La Spezia. Scioperi in vista in Arsenale

02/12/2005

    venerdì 2 dicembre 2005

      Pagina VI – Cronaca La Spezia

      Salta l’ incontro al ministero,
      scioperi in vista in Arsenale

        Viaggio-beffa dei sindacalisti e dei lavoratori delle ditte private

        LA SPEZIA — Viaggio a vuoto a Roma dei sindacalisti e dei lavoratori dei servizi pulizia e mensa dell’Arsenale, in agitazione in seguito ai tagli previsti dalla Finanziaria. La delegazione ha partecipato ieri, davanti al ministero della Difesa, ad un presidio in attesa di essere ricevuti dal ministro Antonio Martino.

        Stessa sorte è capitata ai di Messina, Agista e Caserta presenti al sit-in con le rispettive rappresentanze sindacali. Dalla Spezia è intervenuto un folto numero di addetti delle imprese private insieme ai responsabili delle organizzazioni di categoria.
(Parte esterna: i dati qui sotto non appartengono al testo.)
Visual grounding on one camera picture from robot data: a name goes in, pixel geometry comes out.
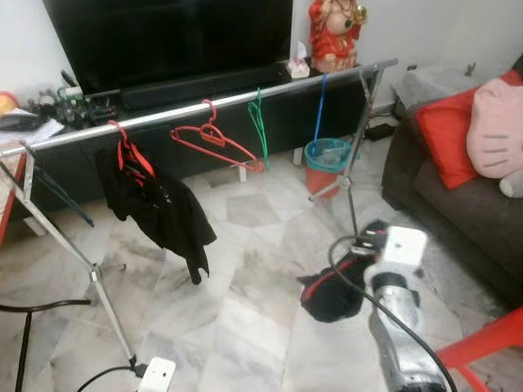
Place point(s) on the red plastic hanger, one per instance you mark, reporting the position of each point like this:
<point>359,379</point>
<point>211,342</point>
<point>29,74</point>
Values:
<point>122,151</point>
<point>211,135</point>

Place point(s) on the black jacket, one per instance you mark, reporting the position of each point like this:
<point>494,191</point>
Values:
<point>163,212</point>

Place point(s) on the blue plastic hanger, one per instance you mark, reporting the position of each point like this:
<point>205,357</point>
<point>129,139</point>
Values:
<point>320,114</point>

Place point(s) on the green plastic hanger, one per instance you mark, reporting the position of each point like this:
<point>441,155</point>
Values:
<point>263,139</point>

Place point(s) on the dark navy plastic hanger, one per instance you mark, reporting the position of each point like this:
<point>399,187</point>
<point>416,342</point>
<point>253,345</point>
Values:
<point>65,198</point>

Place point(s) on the red waste bin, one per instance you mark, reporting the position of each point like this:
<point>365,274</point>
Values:
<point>323,180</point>

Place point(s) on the dark grey fabric sofa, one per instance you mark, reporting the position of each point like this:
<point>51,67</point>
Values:
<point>466,220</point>

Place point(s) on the teal plastic bin liner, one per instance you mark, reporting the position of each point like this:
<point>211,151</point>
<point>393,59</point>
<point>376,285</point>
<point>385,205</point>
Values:
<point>310,155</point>

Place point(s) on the black power strip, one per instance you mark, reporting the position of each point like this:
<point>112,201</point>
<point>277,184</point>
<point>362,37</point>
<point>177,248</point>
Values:
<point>380,131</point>

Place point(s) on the red cushion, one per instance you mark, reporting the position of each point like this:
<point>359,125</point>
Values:
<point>445,139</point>

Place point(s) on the black TV cabinet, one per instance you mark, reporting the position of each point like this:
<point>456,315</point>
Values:
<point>278,122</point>

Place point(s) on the red plastic stool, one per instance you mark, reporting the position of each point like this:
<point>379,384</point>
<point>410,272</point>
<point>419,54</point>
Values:
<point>482,339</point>

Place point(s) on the side table with lace cloth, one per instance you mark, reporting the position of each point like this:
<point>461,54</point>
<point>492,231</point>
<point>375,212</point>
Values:
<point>433,86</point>

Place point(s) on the pink cat face cushion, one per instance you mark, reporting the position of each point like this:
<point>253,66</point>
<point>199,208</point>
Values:
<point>498,122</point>

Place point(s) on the white pink tissue pack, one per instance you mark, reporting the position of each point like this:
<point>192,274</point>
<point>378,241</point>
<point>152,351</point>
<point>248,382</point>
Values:
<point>299,69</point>

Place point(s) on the chrome clothes rack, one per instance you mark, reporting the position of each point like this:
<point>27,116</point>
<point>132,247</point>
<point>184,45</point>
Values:
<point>245,95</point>

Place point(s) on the red laughing Buddha statue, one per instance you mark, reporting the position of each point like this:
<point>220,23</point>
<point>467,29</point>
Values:
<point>335,41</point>

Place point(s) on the black soundbar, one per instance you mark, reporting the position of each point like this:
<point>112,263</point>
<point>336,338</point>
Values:
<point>204,86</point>

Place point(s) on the black flat screen TV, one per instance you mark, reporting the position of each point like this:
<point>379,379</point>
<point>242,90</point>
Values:
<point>163,41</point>

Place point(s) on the green white mug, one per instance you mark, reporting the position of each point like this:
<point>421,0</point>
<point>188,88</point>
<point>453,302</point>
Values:
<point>72,92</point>

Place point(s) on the white papers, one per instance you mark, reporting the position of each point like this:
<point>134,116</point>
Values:
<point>33,131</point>

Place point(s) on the orange plush ball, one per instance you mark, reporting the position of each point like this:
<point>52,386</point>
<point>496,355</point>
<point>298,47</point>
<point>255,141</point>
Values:
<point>6,102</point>

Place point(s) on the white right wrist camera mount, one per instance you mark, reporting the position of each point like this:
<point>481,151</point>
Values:
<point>404,245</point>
Dopo lunga attesa i sindacati sono stati ricevuti da un vice capo di gabinetto. Quest’ultimo ha dichiarato loro paradossalmente di non essere al corrente ne del presidio ne delle tematiche che li riguardavano. Dichiarando inoltre di non essere in grado di fissare un appuntamento per chiarimenti.
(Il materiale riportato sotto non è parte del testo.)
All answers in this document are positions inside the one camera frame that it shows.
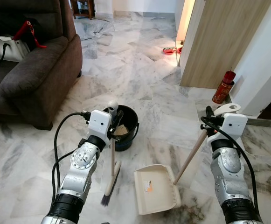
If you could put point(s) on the dark brown fabric sofa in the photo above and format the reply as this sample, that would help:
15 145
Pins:
32 74

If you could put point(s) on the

        Niente ministro, niente trattativa, dunque. Per questo i rappresentanti sindacali si sono alzati dal tavolo «con grande sdegno e l’impegno invece di attivare ulteriori momenti di agitazione». «Con ogni mezzo — hanno commentato — chiederano un incontro di verifica possibilmente prima del varo della Finanziaria». A guidare la delegazione spezzina i sindacalisti Daniela Richetti e Antonella Ghilardi della Cgil, Piergiorgio Scarciglia della Uil, Claudio Pinza della Cisl. Assieme a loro una rappresentanza dei lavoratori Cisal.

        L’episodio potrebbe avere ora delle ripercussioni. I sindacati stanno mobilitandosi per organizzare nuove astensioni dei lavoratori dai servizi di pulizia e mensa.